== ASSIGNED TASK ==
Go through the listing below and reproduce it word for word.

────────────────────────────────────────

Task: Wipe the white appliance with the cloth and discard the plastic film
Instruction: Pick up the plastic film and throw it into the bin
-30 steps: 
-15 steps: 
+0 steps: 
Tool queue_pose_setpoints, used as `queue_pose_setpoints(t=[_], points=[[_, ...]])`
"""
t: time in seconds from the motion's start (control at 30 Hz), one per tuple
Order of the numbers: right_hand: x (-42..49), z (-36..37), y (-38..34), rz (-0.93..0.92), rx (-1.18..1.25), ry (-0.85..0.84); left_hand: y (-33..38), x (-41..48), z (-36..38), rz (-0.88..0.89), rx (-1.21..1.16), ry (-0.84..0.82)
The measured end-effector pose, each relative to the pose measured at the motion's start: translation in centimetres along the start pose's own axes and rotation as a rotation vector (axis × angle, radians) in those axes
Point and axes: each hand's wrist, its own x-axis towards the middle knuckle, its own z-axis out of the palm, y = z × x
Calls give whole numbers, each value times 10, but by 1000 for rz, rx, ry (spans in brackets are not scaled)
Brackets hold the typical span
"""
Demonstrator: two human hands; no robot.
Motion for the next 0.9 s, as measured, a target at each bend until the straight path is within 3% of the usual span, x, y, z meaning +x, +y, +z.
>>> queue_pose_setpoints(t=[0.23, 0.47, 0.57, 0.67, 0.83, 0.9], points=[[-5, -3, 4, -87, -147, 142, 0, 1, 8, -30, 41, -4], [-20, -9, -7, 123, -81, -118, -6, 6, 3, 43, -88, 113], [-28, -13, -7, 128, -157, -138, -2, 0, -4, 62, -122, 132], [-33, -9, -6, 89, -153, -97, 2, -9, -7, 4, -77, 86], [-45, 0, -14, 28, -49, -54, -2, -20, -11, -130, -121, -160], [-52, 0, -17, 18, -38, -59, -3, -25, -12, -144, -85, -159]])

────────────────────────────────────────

== RESULT ==
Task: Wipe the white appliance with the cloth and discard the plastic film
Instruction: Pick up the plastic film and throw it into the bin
-30 steps: 
-15 steps: 
+0 steps: 
Tool queue_pose_setpoints, used as `queue_pose_setpoints(t=[_], points=[[_, ...]])`
"""
t: time in seconds from the motion's start (control at 30 Hz), one per tuple
Order of the numbers: right_hand: x (-42..49), z (-36..37), y (-38..34), rz (-0.93..0.92), rx (-1.18..1.25), ry (-0.85..0.84); left_hand: y (-33..38), x (-41..48), z (-36..38), rz (-0.88..0.89), rx (-1.21..1.16), ry (-0.84..0.82)
The measured end-effector pose, each relative to the pose measured at the motion's start: translation in centimetres along the start pose's own axes and rotation as a rotation vector (axis × angle, radians) in those axes
Point and axes: each hand's wrist, its own x-axis towards the middle knuckle, its own z-axis out of the palm, y = z × x
Calls give whole numbers, each value times 10, but by 1000 for rz, rx, ry (spans in brackets are not scaled)
Brackets hold the typical span
"""
Demonstrator: two human hands; no robot.
Motion for the next 0.9 s, as measured, a target at each bend until the straight path is within 3% of the usual span, x, y, z meaning +x, +y, +z.
>>> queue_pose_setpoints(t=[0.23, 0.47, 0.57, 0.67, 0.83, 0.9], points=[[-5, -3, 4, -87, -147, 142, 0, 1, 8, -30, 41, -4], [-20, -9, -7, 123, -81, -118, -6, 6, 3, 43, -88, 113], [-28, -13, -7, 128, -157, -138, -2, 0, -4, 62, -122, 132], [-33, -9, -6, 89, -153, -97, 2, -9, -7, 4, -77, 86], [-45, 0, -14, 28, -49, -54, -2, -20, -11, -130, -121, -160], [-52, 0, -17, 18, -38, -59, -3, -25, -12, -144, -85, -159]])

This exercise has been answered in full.